We agree with the Board and Judge Lencher that the medical testimony adduced by the claimant was not of sufficient weight and clarity to sustain claimant's

[ 7 Pa. Commw. Page 5]

    burden of proving that her husband's death from heart failure in December 1965 was caused by the accident of July of that year. A witness to the incident stated that, alerted by cries from inside the milk truck, he discovered the decedent standing in the rear of the truck pinned by ten or so milk cases, one of which was resting on his chest. Examination following the accident revealed no lacerations, abrasions or marks upon the chest or any organs of the body. A cardiogram administered the next day, however, indicated that decedent had suffered a coronary occlusion. Dr.

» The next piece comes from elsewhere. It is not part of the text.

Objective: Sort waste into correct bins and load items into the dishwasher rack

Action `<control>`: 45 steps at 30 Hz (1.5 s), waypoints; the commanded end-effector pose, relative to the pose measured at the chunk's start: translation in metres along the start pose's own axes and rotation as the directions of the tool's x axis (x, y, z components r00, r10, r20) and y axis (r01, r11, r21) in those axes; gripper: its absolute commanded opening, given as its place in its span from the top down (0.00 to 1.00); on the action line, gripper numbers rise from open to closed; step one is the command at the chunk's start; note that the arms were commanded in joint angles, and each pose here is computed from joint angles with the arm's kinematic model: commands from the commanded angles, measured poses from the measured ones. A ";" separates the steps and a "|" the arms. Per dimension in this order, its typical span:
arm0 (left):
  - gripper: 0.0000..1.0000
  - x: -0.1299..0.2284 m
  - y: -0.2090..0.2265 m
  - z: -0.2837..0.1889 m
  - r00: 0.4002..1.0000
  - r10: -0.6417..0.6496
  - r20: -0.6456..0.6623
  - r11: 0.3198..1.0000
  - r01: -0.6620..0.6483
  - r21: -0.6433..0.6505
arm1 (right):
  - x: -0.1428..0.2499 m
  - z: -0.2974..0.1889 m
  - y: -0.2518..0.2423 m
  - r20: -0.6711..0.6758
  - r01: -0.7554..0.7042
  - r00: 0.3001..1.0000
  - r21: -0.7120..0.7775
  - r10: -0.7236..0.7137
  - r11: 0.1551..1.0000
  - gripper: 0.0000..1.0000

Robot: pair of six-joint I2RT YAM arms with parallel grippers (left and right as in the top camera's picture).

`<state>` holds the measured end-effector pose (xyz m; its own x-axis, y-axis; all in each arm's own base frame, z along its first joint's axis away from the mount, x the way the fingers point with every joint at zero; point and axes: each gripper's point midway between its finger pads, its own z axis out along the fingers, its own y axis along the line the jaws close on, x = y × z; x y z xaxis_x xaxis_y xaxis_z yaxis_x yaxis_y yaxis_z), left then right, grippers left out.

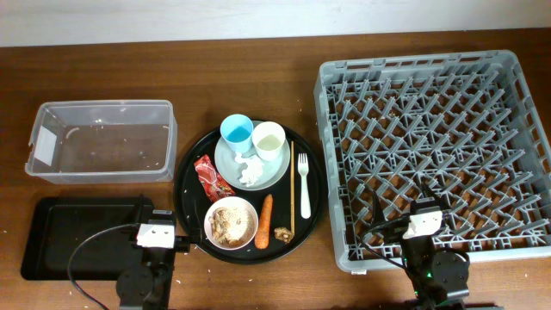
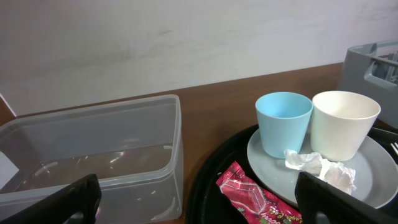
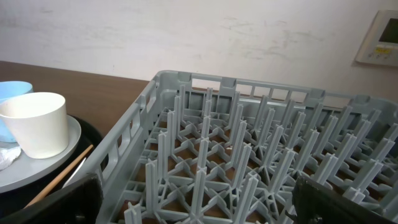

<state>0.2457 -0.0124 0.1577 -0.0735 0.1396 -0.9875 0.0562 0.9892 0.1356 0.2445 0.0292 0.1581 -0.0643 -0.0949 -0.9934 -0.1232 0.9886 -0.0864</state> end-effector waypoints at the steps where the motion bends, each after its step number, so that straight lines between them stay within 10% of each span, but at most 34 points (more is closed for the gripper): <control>1: 0.01 0.002 0.000 0.000 1.000 0.014 -0.001 1.000 -0.014 -0.003 | 0.003 0.000 0.002 -0.004 -0.001 1.000 -0.008 0.001 1.000 0.01; 45: 0.01 -0.038 -0.017 -0.020 0.998 -0.059 -0.011 0.989 0.060 0.132 | 0.003 0.000 0.002 -0.004 -0.001 1.000 -0.008 0.001 1.000 0.01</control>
<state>0.2411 -0.0211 0.1564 -0.1144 0.1333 -0.9844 0.1129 0.9863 0.1205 0.2445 0.0292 0.1581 -0.0644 -0.0941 -0.9935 -0.1232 0.9887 -0.0857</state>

Francis A. Aaron, the cardiologist who treated the decedent commencing on the day following the accident concluded, based upon examination and history,*fn1 that the decedent had received a blow on the chest and that this, with the attendant fright and emotional upset, had aided or precipitated the coronary occlusion. It is not clear whether Dr. Aaron was connecting the accident with the coronary occlusion diagnosed on July 8th or with Mr. Drevitch's death of heart failure on December 6th. The testimony at the remand hearing of Dr. Cyril Wecht, a pathologist who had not treated or examined Mr. Drevitch, was also unclear as to the causal connection between the accident and the death. It was his belief in the admitted absence of contusion that fright and emotional stress induced by the accident precipitated a coronary occlusion. Again, however, it was not clear that he believed that the July incident was the cause of death in December. He did, however, concede that the decedent had a preexistent arteriosclerotic

[ 7 Pa. Commw. Page 6]

    condition which predisposed him to a heart attack at any time or any place.

In short, the medical testimony offered by claimant on the causal connection between the accident and decedent's death required a choice of inferences. ". . . [W]here the evidence presented is subject to several inferences, the inference to be adopted is for the board. . . ." Kline v. Kiehl, 157 Pa. Superior Ct. 392, 397, 43 A.2d 616, 618 (1945). We can find here on the part of this Board no capricious disregard of competent testimony, remembering that "[t]o constitute capricious disbelief there must be wilful, deliberate disbelief of an apparently trustworthy witness, whose testimony one of ordinary intelligence could not possibly challenge or entertain the slightest doubt as to its truth." Chilcote v. Leidy, 207 Pa. Superior Ct. 345, 349, 217 A.2d 764, 766 (1966).

The claimant has had two evidentiary hearings at the administrative level. Both attending physicians and an expert have testified in his behalf. Judge Lencher made an unusually thorough study of the case and we have conscientiously reviewed the record. The claimant has been represented by very able and persistent counsel throughout. For us to remand, as claimant suggests, would, we are satisfied, impede rather than promote justice.